Member of the New York State Assembly from Queens County's 1st District
- In office 1924–1926
- Preceded by: Peter A. Leininger
- Succeeded by: Carl Deutschmann

Personal details
- Born: April 26, 1892 Astoria, Queens, New York, U.S.
- Party: Democratic
- Occupation: Realtor

Military service
- Allegiance: United States
- Branch/service: U.S. Army
- Battles/wars: World War I

= Henry M. Dietz =

American politician from New York

Henry M. Dietz (also spelled Henry M. Deitz in some records; April 26, 1892 – date of death unknown) was an American politician, realtor, and military veteran from Queens, New York. He served as a member of the New York State Assembly from 1924 to 1926, representing Queens County's 1st District.

==Early life and military service==
Henry M. Dietz was born in Astoria, Queens, on April 26, 1892. He served in the United States Army during World War I.

==Political career==
Dietz, a Democrat, was elected to the New York State Assembly in 1923 and took his seat in the 1924 session. He had previously run for office in 1915 as a member of the American Party, but was defeated.

In October 1924, the Citizens Union assessed the candidates for the Assembly and described Dietz as a man who "made a disappointingly poor record generally" in the Assembly that year.

In October 1925, the Queens County District Council of the Steuben Society of America endorsed Dietz for re-election to the Assembly, along with fellow Democratic candidates Alfred J. Kennedy and William F. Brunner.

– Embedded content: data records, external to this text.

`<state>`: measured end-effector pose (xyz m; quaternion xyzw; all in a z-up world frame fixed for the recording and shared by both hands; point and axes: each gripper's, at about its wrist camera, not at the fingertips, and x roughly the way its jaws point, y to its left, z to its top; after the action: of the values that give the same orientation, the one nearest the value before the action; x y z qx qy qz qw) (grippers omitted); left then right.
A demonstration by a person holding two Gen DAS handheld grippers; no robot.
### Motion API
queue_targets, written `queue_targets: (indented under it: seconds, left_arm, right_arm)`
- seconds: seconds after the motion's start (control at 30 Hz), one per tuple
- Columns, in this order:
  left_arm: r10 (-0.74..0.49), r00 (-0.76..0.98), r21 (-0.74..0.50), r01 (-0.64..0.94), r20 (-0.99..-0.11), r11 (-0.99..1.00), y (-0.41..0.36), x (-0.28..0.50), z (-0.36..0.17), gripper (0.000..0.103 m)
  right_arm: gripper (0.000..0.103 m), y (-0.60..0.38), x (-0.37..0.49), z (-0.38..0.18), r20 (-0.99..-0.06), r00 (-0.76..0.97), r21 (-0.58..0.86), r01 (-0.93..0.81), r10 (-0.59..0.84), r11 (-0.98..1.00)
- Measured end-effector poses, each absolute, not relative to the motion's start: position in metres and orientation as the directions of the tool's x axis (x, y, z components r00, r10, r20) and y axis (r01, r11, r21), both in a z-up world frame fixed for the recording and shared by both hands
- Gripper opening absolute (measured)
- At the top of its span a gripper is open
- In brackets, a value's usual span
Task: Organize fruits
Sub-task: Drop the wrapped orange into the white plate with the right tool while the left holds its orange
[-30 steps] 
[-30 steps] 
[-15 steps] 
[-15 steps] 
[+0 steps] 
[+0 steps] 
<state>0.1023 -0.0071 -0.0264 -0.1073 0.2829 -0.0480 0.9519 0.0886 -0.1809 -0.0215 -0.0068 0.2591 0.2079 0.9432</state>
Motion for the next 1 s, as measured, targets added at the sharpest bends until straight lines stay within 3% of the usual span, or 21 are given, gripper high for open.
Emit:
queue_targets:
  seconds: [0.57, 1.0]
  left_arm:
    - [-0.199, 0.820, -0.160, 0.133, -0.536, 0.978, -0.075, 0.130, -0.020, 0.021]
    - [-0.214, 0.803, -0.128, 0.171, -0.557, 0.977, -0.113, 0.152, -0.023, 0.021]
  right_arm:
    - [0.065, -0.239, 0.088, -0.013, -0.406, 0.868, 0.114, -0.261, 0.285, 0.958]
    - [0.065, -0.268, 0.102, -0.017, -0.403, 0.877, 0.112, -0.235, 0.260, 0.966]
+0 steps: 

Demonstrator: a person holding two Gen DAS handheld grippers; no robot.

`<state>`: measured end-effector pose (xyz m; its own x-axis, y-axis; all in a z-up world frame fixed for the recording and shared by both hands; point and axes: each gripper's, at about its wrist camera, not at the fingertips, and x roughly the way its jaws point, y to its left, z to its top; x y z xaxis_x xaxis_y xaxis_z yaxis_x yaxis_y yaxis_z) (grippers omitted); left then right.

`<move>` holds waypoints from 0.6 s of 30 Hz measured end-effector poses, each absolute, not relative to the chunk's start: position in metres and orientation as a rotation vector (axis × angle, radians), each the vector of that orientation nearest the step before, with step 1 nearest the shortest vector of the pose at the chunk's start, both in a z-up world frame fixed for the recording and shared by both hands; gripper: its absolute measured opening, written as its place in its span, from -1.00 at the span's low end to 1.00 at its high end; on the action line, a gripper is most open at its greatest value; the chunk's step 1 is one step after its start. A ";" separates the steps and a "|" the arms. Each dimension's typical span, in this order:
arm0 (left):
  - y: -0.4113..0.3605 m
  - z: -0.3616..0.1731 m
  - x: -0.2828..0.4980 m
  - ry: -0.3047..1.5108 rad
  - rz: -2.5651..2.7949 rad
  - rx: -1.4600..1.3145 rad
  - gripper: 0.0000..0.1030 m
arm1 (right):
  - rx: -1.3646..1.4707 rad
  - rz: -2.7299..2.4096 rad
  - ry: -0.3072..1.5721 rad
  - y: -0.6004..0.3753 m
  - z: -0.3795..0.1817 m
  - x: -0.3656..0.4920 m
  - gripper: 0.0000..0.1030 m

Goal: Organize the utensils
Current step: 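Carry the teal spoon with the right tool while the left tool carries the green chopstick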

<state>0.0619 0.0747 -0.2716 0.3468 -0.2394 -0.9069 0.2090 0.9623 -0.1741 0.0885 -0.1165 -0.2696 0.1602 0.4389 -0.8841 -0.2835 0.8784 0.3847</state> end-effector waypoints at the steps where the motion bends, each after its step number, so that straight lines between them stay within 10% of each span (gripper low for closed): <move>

==Later career and legal troubles==
After leaving the Assembly, Dietz worked as a realtor. In December 1938, he was arrested on charges of grand larceny. An Astoria physician alleged that Dietz had obtained $2,200 from him under the promise that he could secure the doctor's appointment to the medical staff of the Triborough Bridge and Tunnel Authority. Dietz was arraigned in Queens Felony Court and released on $5,000 bail pending action of the grand jury. He denied the charges.

Earlier press reports indicate that Dietz had also been indicted in a separate fraud case involving $5,175.

==Affiliations==
Dietz was a member of several fraternal and veterans' organizations, including the Elks, the American Legion, the Moose, and the Knights of Pythias.